Bibliographic record
Abstract
Background Moral injury is an emerging explanation of burnout and suicidality, but remains poorly quantified in at-risk practitioners. We hypothesized that COVID-19 pandemic-related moral injury differs between frontline clinicians, genders, age, and country of practice. Methods We conducted an online cross-sectional survey of international physicians, nurses, nurse practitioners, paramedics and respiratory therapists between April and June 2020. We included the adapted version of the Expressions of Moral Injury Scale (EMIS). The primary outcome was differences in moral injury scores between clinician roles. Results Three hundred and two clinicians participated, including physicians (61% [n=184]), nurses (28% [n=85]), and nurse practitioners (5% [n=14]). The median age was 39 (IQR 32-76), females comprised 54% of the respondents, and the majority resided in Canada (n =183 [61%]) or the United States (US; n = 106 [35%]). Emergency medicine (88% [n=265]), and intensive care (6% [n=17]) were the main specialties responding.

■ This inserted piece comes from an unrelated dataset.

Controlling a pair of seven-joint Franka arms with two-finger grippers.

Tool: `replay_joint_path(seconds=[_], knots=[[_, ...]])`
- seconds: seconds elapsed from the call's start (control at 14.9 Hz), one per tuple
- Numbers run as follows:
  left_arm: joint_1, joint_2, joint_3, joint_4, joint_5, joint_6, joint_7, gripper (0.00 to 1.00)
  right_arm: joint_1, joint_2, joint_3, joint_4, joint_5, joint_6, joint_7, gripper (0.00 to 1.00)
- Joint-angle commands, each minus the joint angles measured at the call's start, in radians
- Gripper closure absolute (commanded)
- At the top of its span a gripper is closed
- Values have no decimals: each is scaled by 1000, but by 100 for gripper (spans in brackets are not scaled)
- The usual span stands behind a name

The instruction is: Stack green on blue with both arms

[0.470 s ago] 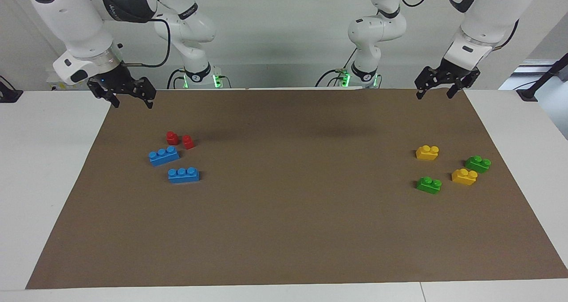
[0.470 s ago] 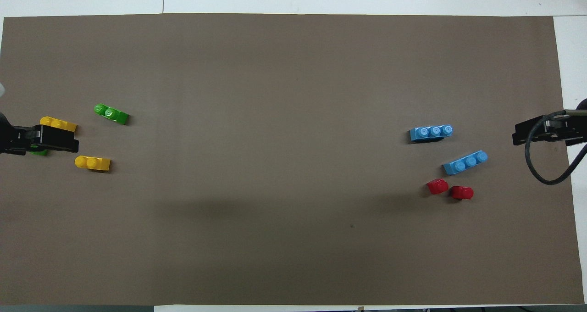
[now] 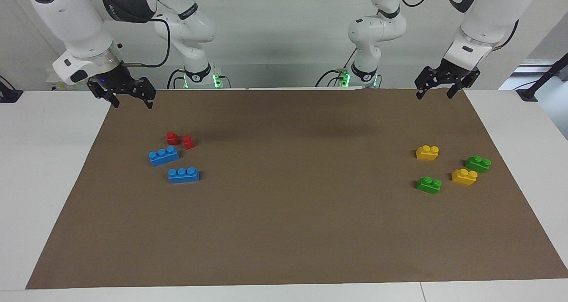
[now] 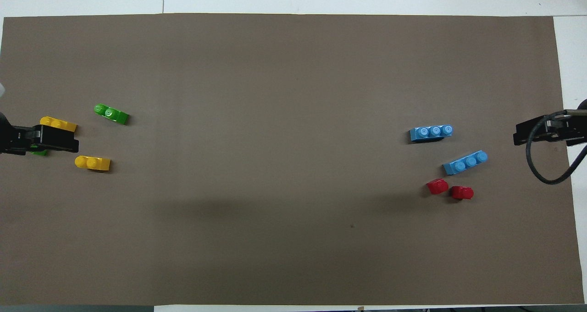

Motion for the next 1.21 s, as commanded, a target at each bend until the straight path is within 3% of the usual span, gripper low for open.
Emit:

Median moral injury scores across multiple domains were higher for nurses compared to physicians, as well as for younger, and female respondents. Moral injury scores were also significantly higher for respondents from the United States, the United Kingdom and Australia, compared to Canada. Conclusions Our research suggests that during COVID-19, measures of moral injury differ across roles, gender and place of work. Future research is warranted to better understand the impact of moral injury on clinicians’ psychological well-being during the COVID-19 pandemic.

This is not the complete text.